◆ **Problem description**
For each line of the data that includes the word "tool", copy the line.

◆ **Data excerpt**
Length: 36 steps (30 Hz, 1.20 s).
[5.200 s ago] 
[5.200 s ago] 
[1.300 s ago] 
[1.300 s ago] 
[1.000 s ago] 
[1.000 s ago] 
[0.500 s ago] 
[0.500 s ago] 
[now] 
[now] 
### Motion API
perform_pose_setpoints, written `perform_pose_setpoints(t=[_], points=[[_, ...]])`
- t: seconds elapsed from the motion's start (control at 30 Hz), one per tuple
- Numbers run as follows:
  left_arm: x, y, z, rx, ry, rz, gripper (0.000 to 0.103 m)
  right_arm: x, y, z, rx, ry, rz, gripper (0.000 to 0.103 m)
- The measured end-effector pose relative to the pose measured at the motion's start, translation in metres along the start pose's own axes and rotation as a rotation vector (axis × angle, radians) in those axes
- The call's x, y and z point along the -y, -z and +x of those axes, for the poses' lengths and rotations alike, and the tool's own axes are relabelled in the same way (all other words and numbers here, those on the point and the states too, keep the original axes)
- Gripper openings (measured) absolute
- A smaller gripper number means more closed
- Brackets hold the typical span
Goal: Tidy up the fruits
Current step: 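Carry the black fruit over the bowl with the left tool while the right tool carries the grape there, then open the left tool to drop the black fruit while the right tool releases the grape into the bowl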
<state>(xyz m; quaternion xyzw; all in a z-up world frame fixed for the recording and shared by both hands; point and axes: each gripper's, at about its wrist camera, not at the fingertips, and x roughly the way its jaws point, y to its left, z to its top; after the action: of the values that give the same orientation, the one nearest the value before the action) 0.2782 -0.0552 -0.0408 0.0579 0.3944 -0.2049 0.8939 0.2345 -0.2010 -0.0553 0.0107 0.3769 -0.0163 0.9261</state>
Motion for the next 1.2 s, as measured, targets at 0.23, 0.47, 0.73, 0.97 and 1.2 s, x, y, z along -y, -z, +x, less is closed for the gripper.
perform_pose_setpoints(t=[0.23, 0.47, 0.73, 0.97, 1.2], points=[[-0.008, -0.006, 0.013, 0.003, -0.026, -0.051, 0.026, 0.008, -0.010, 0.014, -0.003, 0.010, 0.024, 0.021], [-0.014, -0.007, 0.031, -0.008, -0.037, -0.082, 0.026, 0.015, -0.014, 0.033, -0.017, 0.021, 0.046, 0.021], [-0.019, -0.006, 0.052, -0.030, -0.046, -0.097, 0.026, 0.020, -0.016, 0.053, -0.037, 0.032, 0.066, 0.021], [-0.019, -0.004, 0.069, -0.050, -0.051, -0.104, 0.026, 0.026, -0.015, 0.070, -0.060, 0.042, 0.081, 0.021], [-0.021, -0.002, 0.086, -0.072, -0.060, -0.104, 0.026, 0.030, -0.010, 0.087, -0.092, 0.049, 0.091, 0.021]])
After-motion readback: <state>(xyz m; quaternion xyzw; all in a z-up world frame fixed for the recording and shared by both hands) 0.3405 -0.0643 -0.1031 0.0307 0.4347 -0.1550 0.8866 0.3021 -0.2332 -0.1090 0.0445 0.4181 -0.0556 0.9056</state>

◆ **Response**
- The call's x, y and z point along the -y, -z and +x of those axes, for the poses' lengths and rotations alike, and the tool's own axes are relabelled in the same way (all other words and numbers here, those on the point and the states too, keep the original axes)
Current step: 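Carry the black fruit over the bowl with the left tool while the right tool carries the grape there, then open the left tool to drop the black fruit while the right tool releases the grape into the bowl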

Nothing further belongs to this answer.